Related reading: Study Published in NEJM Catalyst Finds Patients Cared for by MedStar Health’s Safe Babies Safe Moms Program Have Better Outcomes
| Role and Scope | Support Timeline | Where They Work | Benefits for Patients | |
| Community Health Workers | A CHW is a trusted member of the community who works as a liaison between health services and the community to help patients navigate the healthcare system. They don’t provide medical care. | CHWs primarily support birthing people and their families before and after childbirth. | CHWs are usually found in community-based organizations, clinics, and social service agencies. | CHWs can help patients overcome challenges such as transportation, housing, and food insecurity. They advocate for patients’ needs and connect people to available resources. |
| Doulas | A doula is a trained professional who provides ongoing physical, emotional, and educational support for a birthing person and their family. A doula does not provide medical care or deliver babies. | Doulas provide support during preparation for birth. They are present throughout labor and delivery and assist with care of the newborn and maternal postpartum recovery. | They can work in various settings, including hospitals, birth centers, and private homes. Often, doulas work independently. Sometimes they are part of a private medical practice or are employed by a hospital or CBO. | Doulas support patients to have a better birth experience. They provide continuous support that may not be available from medical staff, including advocating for the needs and wishes of the birthing individual and their family. |
| Midwives | A Certified Nurse Midwife is a licensed professional with specialized training in nursing and women’s health and childbirth. They provide primary health care to women of all ages, including throughout the perinatal period, as well as gynecological exams, family planning, and menopausal management. | Midwives offer care throughout pregnancy, from prenatal care to managing labor and delivery, and providing postpartum care for both birthing individual and newborn. Midwives also provide preconception and comprehensive well-woman care. | They work in many clinical settings, including hospitals, birth centers, and private practices. The Midwives of MedStar provide services at MedStar Health and its outpatient sites. We work independently, with access to the team of MedStar Health physicians if needed. | Midwives offer a patient-centered, holistic approach to maternity care. Offering a full range of clinical services to support pregnancy, working with a midwife often leads to fewer medical interventions, such as C-sections. |
Related reading: What is a Midwife? The Truth About 5 Common Midwifery Myths.
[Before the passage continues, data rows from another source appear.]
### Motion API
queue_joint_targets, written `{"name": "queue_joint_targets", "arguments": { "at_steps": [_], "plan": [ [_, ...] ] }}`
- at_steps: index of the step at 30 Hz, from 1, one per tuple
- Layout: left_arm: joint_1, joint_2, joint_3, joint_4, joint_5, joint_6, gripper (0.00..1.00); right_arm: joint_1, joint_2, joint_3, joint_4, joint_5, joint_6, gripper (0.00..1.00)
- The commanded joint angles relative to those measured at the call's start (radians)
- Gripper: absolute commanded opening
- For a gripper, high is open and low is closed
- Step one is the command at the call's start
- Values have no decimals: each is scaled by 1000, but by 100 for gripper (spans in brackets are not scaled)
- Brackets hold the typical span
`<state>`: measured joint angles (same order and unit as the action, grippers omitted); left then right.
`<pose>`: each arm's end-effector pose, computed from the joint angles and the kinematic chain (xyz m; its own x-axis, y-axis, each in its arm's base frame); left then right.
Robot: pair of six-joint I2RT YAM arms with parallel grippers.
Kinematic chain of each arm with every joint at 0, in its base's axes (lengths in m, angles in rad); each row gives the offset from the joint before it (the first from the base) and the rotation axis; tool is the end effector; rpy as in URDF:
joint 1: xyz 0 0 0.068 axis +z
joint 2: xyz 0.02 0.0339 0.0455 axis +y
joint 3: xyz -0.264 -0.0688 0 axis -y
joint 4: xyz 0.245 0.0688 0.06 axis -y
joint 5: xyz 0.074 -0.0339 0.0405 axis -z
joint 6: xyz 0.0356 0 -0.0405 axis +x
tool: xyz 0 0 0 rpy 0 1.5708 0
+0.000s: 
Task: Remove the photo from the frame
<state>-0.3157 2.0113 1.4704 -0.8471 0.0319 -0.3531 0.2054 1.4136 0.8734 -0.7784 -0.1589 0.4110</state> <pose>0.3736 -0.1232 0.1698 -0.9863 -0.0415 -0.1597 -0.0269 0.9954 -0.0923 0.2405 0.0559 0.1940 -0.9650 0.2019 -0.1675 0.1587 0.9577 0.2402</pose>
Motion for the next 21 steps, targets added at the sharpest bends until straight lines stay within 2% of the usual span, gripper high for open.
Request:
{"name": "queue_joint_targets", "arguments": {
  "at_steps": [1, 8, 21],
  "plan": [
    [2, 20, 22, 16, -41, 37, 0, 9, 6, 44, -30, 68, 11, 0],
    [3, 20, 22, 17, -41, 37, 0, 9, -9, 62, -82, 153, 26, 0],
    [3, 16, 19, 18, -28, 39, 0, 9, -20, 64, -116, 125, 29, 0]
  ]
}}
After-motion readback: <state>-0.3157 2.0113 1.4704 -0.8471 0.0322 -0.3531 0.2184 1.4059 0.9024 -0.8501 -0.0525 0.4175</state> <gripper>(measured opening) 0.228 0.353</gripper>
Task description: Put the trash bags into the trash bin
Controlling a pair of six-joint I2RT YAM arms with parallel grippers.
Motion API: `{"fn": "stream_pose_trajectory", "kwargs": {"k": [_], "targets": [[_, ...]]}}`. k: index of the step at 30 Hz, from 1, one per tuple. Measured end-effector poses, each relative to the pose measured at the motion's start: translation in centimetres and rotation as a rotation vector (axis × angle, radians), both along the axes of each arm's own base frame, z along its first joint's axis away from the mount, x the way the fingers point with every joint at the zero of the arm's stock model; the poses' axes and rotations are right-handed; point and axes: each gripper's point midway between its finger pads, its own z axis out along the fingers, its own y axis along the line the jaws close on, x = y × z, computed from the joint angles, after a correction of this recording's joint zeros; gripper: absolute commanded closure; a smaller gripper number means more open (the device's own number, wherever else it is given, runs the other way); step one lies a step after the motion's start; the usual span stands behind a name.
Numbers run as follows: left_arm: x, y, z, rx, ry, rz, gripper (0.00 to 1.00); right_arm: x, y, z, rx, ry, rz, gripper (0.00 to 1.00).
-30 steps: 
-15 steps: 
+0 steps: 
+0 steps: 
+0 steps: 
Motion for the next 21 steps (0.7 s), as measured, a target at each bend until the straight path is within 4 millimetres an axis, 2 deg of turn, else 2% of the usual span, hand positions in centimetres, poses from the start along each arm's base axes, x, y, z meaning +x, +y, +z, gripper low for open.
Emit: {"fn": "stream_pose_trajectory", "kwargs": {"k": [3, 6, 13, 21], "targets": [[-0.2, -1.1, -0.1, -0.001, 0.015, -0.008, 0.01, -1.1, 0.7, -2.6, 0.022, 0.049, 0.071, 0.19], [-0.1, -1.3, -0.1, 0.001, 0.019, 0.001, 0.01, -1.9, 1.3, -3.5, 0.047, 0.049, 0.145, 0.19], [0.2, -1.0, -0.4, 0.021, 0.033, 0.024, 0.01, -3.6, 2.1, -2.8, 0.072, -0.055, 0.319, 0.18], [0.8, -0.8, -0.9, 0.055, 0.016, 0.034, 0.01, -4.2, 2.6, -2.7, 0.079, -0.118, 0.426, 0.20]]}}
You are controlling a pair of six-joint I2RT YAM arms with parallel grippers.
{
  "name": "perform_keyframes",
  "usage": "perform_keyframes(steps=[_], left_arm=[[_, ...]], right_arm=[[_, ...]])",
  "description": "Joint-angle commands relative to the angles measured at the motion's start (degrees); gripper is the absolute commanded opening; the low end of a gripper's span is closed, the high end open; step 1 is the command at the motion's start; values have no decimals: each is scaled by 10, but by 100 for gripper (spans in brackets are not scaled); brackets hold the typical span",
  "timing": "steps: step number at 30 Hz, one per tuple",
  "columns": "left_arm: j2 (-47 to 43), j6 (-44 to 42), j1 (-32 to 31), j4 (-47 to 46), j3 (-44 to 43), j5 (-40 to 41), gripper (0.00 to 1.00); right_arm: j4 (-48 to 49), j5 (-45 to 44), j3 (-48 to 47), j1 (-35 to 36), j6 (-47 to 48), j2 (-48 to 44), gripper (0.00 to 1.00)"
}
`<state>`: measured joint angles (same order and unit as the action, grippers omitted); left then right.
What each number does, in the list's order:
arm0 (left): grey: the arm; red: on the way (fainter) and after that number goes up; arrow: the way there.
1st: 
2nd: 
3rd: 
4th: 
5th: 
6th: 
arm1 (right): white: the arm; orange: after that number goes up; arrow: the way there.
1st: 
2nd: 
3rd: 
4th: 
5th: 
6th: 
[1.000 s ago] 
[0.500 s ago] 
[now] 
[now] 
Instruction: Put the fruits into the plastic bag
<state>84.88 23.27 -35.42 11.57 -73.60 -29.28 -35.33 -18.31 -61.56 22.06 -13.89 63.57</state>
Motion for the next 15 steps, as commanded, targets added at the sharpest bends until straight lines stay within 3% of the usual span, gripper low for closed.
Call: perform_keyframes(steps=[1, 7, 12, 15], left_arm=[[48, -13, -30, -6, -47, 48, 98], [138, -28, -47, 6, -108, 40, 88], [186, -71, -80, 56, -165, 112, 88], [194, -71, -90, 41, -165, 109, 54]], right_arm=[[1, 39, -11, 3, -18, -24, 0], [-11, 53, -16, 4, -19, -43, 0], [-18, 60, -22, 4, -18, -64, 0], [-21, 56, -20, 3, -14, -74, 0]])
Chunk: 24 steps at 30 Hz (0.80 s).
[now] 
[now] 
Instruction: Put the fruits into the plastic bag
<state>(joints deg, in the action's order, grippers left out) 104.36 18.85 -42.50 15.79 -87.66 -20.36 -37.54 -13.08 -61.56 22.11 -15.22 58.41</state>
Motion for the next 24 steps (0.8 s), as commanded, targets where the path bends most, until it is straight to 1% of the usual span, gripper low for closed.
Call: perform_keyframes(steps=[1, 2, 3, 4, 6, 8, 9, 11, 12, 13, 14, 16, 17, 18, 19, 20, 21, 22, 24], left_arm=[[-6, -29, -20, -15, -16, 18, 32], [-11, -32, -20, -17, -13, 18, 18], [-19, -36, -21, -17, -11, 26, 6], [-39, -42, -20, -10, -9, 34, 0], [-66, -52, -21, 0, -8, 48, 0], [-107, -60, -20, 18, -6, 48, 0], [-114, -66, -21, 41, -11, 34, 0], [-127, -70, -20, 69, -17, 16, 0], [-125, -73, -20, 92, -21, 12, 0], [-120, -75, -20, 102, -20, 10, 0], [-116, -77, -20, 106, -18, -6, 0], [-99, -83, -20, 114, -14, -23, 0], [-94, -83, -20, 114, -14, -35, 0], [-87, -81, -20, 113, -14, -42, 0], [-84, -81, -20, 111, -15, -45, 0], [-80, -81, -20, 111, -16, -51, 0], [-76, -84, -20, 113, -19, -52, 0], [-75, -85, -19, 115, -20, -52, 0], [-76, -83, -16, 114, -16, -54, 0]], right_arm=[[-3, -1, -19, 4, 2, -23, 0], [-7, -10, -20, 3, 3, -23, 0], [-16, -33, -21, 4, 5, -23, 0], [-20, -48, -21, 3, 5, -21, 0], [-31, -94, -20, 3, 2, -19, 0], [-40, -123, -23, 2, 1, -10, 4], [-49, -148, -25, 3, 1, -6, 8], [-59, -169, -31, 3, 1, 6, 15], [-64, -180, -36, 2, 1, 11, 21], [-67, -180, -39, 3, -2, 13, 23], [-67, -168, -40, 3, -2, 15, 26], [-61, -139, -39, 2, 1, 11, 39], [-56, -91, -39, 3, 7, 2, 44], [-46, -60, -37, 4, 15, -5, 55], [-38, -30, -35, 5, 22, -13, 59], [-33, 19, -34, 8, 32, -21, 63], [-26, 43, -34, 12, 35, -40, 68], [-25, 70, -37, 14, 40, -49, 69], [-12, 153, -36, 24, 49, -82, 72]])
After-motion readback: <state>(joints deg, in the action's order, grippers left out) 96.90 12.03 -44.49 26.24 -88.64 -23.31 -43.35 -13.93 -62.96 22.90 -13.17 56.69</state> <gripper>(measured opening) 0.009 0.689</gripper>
Building on success to support more babies and moms.
Maternal health remains a crisis across the nation. At MedStar Health, our D.C. Safe Babies Safe Moms Program is building on its success to grow across our care facilities. We’re committed to supporting this expansion with research that helps us understand how to improve outcomes for all mothers and babies, especially those at greatest risk.
The key to maintaining success is engaging effectively and meaningfully with community-based organizations. These hubs are central to understanding the issues our patients face. Working together, we can craft goals and solutions that make a real difference, like doula pilot programs to learn how best to adapt these critical roles to the healthcare setting. Additional research on these topics will help us understand our progress and identify the most efficient path to success.